To protect businesses from looters, a long strip of Madison Street on the city's West Side remained closed Wednesday, with a visible police presence, but the owner of one West Garfield Park convenience store said police didn't protect him Monday afternoon when a flood of looters destroyed his store

Alderman Jason Ervin, of the 28th Ward, agrees.

"We do believe a response should have been there; however it was not as quick as it needed to be," Ervin said.

The store's owner, landlord and several community residents made multiple phone calls to police as looters broke down a steel security gate to get inside. They say it was at the same time several police officers were stationed down the street at the corner of Madison and Pulaski.

"I kept calling; I said, 'they are a block away, can't you at least send one car on this end?' when we knew they were beating on the door," building owner Tommica Foster-Akins said.

RELATED: Chicago police seeking public's help in identifying suspected looters

Suspects in this week's looting across Chicago will likely bail out of jail quickly.

Ervin said he called for a police presence when he heard looters were moving into the area, as they targeted a shoe store. He said police stayed at Pulaski and Madison because the location was the epicenter of looting in May and June.

"They were unfortunately unable to cover the strip in its entirety," Ervin said.

For convenience store owner Walid Mouhammad, that is not an excuse. He spent over $300,000 rebuilding his store after it was looted in May. He doesn't think he can reopen again.
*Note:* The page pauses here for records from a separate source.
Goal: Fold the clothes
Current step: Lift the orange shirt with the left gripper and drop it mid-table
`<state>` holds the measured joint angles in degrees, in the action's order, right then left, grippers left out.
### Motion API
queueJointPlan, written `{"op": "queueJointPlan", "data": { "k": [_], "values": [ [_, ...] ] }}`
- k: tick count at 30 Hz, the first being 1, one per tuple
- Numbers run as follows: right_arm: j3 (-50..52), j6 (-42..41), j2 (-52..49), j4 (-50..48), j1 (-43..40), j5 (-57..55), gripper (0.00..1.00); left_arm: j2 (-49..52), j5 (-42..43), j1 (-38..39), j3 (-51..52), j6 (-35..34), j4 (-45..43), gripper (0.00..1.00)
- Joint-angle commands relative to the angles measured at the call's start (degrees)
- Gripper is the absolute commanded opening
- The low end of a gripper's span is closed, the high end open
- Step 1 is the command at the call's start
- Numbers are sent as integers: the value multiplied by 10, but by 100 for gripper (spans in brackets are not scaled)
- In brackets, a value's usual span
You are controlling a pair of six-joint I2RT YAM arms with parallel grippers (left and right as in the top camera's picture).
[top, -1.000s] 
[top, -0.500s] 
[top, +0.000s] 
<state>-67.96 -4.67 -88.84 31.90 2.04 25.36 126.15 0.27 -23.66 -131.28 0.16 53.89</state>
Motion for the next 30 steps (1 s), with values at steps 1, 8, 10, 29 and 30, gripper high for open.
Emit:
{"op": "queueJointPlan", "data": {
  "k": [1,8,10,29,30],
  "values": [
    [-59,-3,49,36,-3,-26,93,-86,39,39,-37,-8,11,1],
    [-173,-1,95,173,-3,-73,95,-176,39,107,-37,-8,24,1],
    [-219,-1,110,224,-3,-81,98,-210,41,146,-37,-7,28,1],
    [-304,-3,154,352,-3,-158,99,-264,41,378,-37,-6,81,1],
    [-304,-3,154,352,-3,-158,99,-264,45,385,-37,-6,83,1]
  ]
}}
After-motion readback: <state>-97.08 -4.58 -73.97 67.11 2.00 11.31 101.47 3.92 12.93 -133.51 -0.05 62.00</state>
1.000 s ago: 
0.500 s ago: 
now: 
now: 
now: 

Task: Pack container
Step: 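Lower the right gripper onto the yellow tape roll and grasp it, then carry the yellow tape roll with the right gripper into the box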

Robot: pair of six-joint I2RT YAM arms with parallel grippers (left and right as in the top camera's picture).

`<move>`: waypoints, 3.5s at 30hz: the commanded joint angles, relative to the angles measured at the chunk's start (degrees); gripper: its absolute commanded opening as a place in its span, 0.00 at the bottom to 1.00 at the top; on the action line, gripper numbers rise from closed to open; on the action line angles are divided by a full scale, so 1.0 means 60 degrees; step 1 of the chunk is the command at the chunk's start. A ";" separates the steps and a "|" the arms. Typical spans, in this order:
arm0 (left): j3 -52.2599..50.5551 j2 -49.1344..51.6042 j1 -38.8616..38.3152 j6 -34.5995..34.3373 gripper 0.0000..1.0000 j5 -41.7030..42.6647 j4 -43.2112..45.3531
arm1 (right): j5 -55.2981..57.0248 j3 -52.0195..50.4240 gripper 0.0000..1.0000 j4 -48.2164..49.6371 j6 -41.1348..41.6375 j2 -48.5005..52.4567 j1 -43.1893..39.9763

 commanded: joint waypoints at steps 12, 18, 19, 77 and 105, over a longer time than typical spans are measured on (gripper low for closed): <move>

"I cannot afford to do anything," Mouhammad said.

Because a long stretch of Madison on the West Side is a TIF district, Ervin said any business that has been looted can get funds to rebuild through the city's small business improvement program.

The Chicago Police Department has not yet provided information about why police were unable to stop looters from destroying Mouhammed's store, especially since so many officers were just down the street.